Member of Parliament, Lok Sabha
- In office 1977–1980
- Preceded by: Ram Sahai Tiwary
- Succeeded by: Vidyawati Chaturvedi
- Constituency: Khajuraho

Madhya Pradesh Legislative Assembly
- In office 1957–1962
- Preceded by: Lala Ram Bajpai
- Succeeded by: Nathu Ram Niwari
- Constituency: Niwari
- In office 1972–1977
- Preceded by: L. Ran
- Succeeded by: Gauri Shankar Shukla
- Constituency: Niwari

Personal details
- Born: 1918
- Died: 30 November 2019 (aged 101)

= Laxminarayan Nayak =

Indian politician (1918–2019)

Laxminarayan Nayak (1918 – 30 November 2019) was an Indian politician from Madhya Pradesh. He was a member of the Lok Sabha and Madhya Pradesh Legislative Assembly.

==Biography==
Nayak was born in 1918 at Nimchauni in Tikmagarh. He was a freedom fighter. During the Indian freedom struggle, he was imprisoned several times.
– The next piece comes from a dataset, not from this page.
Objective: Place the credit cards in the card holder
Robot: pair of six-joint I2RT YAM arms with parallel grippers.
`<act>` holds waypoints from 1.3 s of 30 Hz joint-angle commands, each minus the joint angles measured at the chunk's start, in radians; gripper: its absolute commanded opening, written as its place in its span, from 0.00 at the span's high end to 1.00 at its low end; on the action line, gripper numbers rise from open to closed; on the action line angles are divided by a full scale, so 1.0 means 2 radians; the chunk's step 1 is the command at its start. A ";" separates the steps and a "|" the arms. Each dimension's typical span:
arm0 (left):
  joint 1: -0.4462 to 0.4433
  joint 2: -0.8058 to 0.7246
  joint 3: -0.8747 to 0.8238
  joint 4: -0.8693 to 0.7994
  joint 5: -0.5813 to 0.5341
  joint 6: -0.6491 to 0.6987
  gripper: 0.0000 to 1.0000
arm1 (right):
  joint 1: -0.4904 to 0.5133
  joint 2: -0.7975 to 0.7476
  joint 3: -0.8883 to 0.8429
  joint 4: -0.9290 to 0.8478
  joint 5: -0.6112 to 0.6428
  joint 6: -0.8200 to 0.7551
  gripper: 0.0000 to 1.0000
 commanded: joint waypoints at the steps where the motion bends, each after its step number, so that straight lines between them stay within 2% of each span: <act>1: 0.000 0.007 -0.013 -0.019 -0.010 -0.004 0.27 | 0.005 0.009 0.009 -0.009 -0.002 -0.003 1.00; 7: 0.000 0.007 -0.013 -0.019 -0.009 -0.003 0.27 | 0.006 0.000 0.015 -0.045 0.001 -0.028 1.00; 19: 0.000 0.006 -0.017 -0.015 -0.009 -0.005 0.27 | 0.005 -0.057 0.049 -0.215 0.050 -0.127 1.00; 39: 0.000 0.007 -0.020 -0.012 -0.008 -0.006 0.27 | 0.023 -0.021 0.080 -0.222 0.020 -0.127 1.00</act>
Nayak was elected as a member of Madhya Pradesh Legislative Assembly from Niwari in 1957 as a Praja Socialist Party candidate. He was elected again from this constituency in 1972 as a Samyukta Socialist Party candidate. He was elected as a member of Lok Sabha from Khajuraho in 1977 as a Janata Party candidate.

Nayak died on 30 November 2019 in Niwari at the age of 101.